Try it
From the following material, say how many lines have "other" in them; write only the number.
Segment Open
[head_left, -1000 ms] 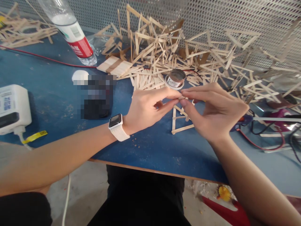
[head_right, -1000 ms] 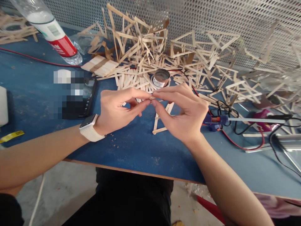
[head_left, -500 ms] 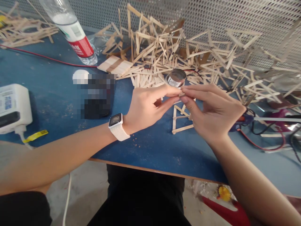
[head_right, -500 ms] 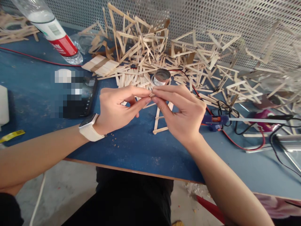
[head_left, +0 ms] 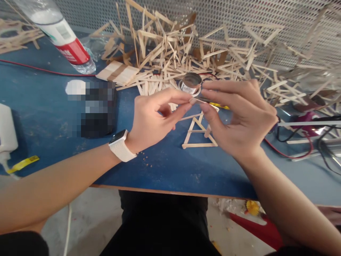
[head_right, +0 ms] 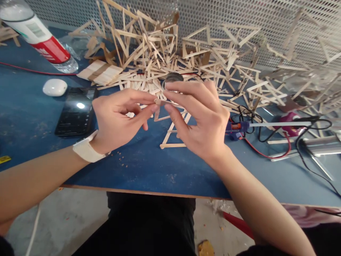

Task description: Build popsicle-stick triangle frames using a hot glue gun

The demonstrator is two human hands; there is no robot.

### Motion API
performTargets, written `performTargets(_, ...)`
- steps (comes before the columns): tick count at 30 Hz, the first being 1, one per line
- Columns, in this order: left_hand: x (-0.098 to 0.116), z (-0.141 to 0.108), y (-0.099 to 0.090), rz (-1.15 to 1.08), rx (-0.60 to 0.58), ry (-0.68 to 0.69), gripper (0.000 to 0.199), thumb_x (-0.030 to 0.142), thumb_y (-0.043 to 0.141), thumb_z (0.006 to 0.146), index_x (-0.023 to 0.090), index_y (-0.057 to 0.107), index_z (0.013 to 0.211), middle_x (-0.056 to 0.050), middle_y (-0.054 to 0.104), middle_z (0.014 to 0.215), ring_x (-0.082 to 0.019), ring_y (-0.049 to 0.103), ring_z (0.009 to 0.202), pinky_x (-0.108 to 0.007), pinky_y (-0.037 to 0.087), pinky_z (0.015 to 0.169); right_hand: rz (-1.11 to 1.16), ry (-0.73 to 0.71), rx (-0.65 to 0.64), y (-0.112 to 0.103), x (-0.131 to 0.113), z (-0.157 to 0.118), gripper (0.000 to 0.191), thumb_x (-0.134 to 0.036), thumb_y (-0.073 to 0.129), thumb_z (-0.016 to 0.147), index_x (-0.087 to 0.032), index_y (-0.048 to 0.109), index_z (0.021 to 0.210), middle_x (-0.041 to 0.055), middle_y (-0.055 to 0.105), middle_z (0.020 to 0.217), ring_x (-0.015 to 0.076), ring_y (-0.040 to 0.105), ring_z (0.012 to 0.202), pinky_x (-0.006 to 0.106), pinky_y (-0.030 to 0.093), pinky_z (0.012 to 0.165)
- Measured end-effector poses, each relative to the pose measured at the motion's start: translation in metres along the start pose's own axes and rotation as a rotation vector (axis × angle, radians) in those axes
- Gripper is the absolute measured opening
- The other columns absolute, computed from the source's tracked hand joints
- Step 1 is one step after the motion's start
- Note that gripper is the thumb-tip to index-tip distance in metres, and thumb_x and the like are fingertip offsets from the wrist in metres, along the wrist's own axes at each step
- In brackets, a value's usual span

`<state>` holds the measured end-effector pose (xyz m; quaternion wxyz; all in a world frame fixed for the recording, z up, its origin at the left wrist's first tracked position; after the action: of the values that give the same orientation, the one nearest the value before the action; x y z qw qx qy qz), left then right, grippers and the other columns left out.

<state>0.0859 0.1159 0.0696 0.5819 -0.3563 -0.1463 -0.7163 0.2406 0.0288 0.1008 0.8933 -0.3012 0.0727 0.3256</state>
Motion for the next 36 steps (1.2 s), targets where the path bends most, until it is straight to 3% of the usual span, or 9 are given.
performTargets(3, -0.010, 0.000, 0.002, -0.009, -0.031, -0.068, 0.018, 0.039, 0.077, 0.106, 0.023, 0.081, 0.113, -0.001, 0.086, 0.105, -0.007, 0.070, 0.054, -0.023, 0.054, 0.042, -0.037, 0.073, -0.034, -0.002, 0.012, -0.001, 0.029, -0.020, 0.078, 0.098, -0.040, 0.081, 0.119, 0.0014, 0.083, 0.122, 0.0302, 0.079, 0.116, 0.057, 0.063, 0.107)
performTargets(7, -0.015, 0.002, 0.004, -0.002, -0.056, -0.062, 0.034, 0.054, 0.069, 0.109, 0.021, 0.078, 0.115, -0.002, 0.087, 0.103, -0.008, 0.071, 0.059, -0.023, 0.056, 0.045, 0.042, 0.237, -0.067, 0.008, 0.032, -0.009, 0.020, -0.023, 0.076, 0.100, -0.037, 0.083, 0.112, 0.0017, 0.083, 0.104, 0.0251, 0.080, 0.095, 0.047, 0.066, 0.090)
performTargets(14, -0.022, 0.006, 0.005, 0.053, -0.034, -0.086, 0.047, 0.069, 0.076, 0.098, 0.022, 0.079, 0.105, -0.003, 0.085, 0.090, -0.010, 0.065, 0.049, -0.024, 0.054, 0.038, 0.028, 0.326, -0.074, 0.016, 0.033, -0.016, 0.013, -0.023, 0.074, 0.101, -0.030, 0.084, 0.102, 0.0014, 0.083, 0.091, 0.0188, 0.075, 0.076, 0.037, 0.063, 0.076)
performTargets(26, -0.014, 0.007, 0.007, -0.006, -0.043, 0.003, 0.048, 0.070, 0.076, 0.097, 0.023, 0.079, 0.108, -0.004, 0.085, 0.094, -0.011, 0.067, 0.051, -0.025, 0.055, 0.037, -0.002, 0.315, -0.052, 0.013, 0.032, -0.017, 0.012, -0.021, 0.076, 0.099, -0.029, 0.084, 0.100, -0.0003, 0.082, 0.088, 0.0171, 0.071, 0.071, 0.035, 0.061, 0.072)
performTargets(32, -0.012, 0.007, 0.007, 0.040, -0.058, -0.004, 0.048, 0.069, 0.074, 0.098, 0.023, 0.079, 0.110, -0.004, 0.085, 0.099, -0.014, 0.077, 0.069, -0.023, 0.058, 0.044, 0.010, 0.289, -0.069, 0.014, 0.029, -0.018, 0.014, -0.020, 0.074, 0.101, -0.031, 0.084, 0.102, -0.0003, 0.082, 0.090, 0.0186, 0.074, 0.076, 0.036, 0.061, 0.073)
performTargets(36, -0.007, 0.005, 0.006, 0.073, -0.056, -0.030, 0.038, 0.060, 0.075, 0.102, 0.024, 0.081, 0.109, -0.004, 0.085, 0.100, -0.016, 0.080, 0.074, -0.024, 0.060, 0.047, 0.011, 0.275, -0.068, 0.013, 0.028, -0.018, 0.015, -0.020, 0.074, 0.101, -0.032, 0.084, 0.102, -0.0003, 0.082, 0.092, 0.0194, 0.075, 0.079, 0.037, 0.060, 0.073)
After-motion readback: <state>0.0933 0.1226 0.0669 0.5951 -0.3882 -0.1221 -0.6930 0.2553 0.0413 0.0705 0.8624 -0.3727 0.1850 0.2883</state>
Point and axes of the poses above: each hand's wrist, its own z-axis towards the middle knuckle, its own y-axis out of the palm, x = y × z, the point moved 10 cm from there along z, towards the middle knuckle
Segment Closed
Problem solution
2